D'abord flattées puis contrariées par la récupération massive de l'esthétique Matrix, les sœurs Wachowski ne souhaitaient plus recourir aux mêmes signatures. D'où la stupéfaction face à un Reloaded dégobillant de ralentis et de VFX pour le moins inégaux. Ce qui abime les meilleurs moments, quand les comédiens/cascadeurs laissent la place à des doublures numériques lisses et rigides lors du fameux burly brawl, ou même à divers moments de la course-poursuite (notamment le combat sur le toit d'un camion). On a plus l'impression d'assister à une cinématique de jeux vidéos qu'à du cinéma. Visuellement, ce second volet est une déception incontestable. Sans espérer une nouvelle percée, on était en droit d'attendre un rendu moins artificiel.
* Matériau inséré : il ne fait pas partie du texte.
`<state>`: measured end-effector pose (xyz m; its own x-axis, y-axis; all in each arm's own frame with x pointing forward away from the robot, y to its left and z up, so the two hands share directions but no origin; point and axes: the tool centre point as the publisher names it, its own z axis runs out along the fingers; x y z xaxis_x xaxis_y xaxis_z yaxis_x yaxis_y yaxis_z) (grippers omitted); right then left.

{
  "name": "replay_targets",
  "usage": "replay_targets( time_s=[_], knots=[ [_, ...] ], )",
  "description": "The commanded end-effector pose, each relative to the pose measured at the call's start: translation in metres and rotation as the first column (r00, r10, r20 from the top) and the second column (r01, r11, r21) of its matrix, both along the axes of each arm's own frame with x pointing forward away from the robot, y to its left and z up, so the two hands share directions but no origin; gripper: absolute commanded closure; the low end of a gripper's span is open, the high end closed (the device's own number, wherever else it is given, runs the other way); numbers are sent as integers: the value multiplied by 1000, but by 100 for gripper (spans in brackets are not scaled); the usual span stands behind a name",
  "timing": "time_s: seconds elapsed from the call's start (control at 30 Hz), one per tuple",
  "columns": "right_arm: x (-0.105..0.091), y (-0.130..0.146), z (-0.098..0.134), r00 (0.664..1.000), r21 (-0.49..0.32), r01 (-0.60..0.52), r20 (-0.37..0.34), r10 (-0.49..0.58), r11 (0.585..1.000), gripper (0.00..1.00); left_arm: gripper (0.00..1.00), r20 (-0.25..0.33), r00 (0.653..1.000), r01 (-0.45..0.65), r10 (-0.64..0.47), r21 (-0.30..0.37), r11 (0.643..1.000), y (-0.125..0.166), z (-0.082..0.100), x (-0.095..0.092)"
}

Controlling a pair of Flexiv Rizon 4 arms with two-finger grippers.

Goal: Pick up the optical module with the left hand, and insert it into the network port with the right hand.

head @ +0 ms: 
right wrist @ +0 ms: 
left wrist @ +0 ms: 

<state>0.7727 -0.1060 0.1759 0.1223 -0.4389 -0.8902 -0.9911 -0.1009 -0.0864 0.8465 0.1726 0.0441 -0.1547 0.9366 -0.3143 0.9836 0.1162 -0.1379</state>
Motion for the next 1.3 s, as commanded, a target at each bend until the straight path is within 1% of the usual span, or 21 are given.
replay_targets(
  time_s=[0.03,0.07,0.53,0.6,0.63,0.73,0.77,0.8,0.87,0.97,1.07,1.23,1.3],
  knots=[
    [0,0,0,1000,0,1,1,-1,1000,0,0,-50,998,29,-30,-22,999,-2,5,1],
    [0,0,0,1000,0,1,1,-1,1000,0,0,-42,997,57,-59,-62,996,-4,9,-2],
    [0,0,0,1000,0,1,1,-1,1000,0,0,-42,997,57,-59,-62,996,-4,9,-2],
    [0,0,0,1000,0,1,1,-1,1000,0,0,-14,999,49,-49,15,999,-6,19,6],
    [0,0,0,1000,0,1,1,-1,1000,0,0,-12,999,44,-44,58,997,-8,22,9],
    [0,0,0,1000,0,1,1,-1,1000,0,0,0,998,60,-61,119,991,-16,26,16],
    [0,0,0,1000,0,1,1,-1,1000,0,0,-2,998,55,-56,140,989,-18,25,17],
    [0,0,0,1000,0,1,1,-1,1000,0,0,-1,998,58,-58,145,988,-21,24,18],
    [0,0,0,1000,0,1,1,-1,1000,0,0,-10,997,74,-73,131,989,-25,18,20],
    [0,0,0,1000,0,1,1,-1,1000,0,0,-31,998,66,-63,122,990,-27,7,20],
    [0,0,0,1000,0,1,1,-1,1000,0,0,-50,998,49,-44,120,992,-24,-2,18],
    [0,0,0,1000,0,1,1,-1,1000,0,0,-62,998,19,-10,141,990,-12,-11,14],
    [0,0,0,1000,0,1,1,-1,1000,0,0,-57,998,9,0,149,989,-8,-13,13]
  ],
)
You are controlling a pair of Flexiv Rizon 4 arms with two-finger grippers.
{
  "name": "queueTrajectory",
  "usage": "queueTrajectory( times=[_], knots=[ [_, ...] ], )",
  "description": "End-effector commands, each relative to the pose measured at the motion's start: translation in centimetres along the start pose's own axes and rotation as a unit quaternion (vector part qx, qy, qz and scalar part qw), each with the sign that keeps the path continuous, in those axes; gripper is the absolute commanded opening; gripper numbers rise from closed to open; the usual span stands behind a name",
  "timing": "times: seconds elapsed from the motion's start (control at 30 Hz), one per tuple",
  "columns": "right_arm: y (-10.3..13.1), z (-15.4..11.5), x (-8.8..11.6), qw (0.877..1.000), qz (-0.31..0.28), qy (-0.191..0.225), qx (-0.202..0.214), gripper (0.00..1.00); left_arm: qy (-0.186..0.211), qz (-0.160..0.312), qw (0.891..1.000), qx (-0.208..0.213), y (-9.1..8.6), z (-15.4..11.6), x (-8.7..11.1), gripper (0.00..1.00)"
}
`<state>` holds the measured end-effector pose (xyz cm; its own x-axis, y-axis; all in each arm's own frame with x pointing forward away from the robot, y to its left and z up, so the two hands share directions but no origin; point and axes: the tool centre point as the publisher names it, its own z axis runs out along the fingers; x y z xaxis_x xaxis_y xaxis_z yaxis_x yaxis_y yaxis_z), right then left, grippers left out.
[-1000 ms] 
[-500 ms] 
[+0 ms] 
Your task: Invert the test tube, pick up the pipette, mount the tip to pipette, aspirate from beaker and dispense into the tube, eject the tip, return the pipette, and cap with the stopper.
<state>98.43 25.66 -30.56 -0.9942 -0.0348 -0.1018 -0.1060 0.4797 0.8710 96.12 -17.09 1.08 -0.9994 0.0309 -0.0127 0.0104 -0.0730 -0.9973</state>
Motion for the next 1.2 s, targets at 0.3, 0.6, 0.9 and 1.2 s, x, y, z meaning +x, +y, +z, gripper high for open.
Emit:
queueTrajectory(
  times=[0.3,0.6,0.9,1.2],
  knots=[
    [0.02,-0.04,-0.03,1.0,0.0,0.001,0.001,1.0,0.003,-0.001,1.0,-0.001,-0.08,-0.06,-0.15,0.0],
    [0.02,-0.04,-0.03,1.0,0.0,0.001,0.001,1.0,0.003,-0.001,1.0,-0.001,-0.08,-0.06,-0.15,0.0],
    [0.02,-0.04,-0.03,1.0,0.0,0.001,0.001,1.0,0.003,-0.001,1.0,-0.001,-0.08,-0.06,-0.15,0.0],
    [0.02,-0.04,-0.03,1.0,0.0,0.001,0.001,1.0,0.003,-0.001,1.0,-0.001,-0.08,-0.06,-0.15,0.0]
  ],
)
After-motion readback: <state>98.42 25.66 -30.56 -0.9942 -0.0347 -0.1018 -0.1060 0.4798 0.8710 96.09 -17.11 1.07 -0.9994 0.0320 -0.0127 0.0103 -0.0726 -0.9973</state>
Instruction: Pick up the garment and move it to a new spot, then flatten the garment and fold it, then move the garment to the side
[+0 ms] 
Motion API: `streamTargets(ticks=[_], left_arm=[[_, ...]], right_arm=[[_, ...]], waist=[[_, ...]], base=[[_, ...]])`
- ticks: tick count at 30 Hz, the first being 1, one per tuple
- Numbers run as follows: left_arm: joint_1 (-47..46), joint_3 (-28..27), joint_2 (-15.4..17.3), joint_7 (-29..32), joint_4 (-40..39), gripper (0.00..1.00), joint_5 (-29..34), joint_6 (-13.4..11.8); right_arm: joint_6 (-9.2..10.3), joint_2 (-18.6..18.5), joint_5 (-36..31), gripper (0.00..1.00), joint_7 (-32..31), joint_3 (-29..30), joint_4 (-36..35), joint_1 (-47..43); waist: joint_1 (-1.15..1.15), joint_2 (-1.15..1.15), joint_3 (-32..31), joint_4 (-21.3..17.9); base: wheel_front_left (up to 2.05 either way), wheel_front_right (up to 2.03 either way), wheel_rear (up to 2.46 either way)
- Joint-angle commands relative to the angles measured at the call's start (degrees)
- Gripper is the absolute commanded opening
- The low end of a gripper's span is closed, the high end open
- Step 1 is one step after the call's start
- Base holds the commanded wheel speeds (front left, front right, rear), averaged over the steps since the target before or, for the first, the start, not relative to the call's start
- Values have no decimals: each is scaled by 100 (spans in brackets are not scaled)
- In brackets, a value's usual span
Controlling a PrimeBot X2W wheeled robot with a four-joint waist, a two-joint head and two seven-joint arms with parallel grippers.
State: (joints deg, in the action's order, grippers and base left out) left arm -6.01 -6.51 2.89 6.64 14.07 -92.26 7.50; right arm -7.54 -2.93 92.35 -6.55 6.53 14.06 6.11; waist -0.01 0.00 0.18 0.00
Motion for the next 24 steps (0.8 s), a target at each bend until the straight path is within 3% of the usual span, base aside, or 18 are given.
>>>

Plus surprenant, la manière pour faire tenir l'ensemble ne convainc qu'à moitié. Le rythme est étrange, coincé entre accélérations et calages (énorme ventre mou à Zion) jusqu'à presque noyer le moteur du film. Ce qui touche malheureusement beaucoup de seconds-rôles. Premier sacrifié, Laurence Fishburne alias Morpheus se voit délesté d'une énorme partie de son charisme, notamment lors d'une séquence de rave souterraine déconcertante. Les nouveaux venus ne seront pas mieux traités. Monica Belluci et Clayton Watson n'ont pas grand chose à défendre, Jada Pinkett-Smith apparait trop brièvement pour qu'on s'intéresse à elle. Le seul à émerger demeure Lambert Wilson, à l'origine d'une des séquences où les Wachowski infusent charme et malice au même endroit.
Nul besoin d'attendre Revolutions pour se faire une opinion. Ce type de déviation n'a jamais eu de sens quelle que soit la saga. Reloaded se tient par lui-même, ni très bien ni vraiment mal. Les décisions sont osées mais saines, la mise en application coince d'avantage. À vouloir aller trop haut trop vite, Joel Silver et le tandem de cinéastes ont surtout vu trop gros. Moins de trous d'air dans l'intrigue et une meilleure gestion des effets numériques auraient sans nul doute minimisé les quelques écarts de conduite. On ne peut reprocher au film ni sa générosité ni sa témérité. S'il n'a pas les épaules pour tenir toutes ses promesses (comment aurait-il pu ?), il ne manque pas de caractère pour un numéro 2. Cela saute encore plus aux yeux avec les années, à l'aune des suites qui enchaînent les mêmes structures mécaniques au lieu de les désosser. Trop chargée, cette Matrice gagne cependant à être réévaluée (même modérément).